For the data below, give again exactly the lines from the one containing "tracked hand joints" through the one containing "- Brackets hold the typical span", both ends included, and no others.
=====
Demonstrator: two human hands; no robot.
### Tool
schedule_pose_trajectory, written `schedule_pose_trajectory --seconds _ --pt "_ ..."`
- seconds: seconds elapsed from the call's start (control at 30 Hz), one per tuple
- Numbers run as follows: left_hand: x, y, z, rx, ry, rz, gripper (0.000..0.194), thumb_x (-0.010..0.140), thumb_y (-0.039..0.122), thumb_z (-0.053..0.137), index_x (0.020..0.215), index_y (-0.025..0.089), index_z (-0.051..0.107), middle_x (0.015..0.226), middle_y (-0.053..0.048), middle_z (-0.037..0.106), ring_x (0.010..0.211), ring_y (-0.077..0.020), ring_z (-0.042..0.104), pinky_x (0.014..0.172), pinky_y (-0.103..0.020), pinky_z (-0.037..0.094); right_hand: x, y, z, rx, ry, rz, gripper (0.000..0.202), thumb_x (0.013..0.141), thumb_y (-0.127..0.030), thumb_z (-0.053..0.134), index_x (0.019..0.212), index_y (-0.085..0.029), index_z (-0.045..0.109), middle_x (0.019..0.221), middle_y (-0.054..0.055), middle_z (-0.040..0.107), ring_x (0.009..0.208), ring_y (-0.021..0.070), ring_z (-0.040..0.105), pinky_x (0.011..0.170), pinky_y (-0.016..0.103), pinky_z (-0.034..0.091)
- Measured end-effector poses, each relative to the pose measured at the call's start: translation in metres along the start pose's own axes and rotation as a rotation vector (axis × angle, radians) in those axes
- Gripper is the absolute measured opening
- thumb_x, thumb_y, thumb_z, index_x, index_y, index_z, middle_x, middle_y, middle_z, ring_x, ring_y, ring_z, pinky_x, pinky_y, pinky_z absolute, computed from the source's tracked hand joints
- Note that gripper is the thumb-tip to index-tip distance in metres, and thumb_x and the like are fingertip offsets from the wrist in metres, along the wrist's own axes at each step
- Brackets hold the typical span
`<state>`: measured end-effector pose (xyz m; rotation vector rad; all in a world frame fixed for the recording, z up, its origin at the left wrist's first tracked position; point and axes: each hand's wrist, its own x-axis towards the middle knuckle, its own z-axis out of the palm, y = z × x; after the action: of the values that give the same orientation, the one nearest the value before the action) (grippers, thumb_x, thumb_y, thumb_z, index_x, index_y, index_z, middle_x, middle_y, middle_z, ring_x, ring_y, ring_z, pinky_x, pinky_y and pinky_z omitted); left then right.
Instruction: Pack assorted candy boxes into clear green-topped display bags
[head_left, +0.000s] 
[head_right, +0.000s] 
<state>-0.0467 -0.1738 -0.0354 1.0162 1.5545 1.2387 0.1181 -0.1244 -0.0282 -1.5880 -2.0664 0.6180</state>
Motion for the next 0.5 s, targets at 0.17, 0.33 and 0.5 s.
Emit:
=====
• Completed task:
- thumb_x, thumb_y, thumb_z, index_x, index_y, index_z, middle_x, middle_y, middle_z, ring_x, ring_y, ring_z, pinky_x, pinky_y, pinky_z absolute, computed from the source's tracked hand joints
- Note that gripper is the thumb-tip to index-tip distance in metres, and thumb_x and the like are fingertip offsets from the wrist in metres, along the wrist's own axes at each step
- Brackets hold the typical span

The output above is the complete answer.